UNIT 3
Well, in this unit I learned about vi and nano. I prefer nano out of the two, because I am not the world's most organized mind. vi's separate modalities were a source of frustration, but only almost as frustrating as the number of articles and websites saying "Now this part of starting up Ubuntu server will be utterly confusing and frustrating for the novice user." I would like that kind of language only if it "prepended" a good metaphor for how remember how to do the task in question, one featuring cute bunnies or traveling salesmen would be nice. Anyhow, I am told that vi can be referred to as nano without the training wheels.
So, there is a command mode and an insert mode in vi and clearly I wasn't always onboard as to which of those two modes it was currently in when I started typing text or when I wanted to either write something up or make vi do something like insert text. But I did find out that "dd" and "dy" are good friends for people who are lousy at remembering which mode they were in. Those two command are "delete character" and "delete whole word" in vi and they got rid of a lot of "I's" and "a's" which came up when I was in edit mode while thinking I was still in command mode and needed to type in the commands for "insert" and "insert right here."
Oh yeah, another priceless lesson (I should have learned last unit) is the sudo addition to commands that sometimes were not working otherwise.
I don't think I've ever done any kind of configuration before on this iMac.

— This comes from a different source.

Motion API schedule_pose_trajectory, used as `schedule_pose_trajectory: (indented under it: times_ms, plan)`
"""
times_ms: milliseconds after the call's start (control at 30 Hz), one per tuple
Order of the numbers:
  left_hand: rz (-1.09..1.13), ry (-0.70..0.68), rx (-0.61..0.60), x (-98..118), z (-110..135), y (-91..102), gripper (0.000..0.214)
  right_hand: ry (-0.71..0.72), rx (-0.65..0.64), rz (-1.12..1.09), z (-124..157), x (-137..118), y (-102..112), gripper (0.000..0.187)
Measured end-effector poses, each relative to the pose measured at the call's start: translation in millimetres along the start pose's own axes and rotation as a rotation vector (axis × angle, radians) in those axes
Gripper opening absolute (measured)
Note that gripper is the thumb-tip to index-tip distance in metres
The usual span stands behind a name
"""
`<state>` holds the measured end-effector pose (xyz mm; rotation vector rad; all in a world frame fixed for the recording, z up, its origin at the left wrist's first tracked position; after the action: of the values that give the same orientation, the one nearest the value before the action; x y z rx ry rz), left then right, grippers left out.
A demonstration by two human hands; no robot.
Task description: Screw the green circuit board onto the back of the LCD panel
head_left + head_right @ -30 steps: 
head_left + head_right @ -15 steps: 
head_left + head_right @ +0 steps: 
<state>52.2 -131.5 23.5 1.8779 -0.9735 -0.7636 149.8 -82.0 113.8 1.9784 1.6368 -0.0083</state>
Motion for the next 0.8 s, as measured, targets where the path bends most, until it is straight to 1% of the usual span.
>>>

I think I set up devices on an old parallel port on the Dells we used at that mapping software company about 14 years ago, but I was given a printout of what I was supposed to do each step of the way, the hardest thing I recall being how to figure out a number or address for the scanner in question. That, of course required knowing which devices already attached to my computer had which addresses already. Thank goodness for the rise of USBs! Yes, there was a time that each time you added a new peripheral or device to your machine, you needed to have a disk to mount the device driver, which would explain that whole systemfile directory called "dev." Also note some of the crazy antiquated devices that are still supported by Linux, like SCSIs, tape drives, floppies et cetera.
Getting back to text editors, I remember using Notepad and Text Edit, specifically for writing html 4 code and then you could just drop into BBEdit, update the file and refresh my browser to make instant updates on web pages I was doing back before Dreamweaver made all of that seem like a waste of time. All of this I am speaking of took place in the late, late tail end of the 20th century. I initially did not see the value of unformatted text files and the very long lines of text they created, but I'm sure InDesign probably saves text that is being shoehorned into the user defined dimensions text boxes in a similar manner. It's just that the textbox objects are courteous enough to let you know if some of the text is outside the little window the user has created, a nicety that text editors do not extend to users and probably never will, considering that they do not serve the same purpose a text box in InDesign does.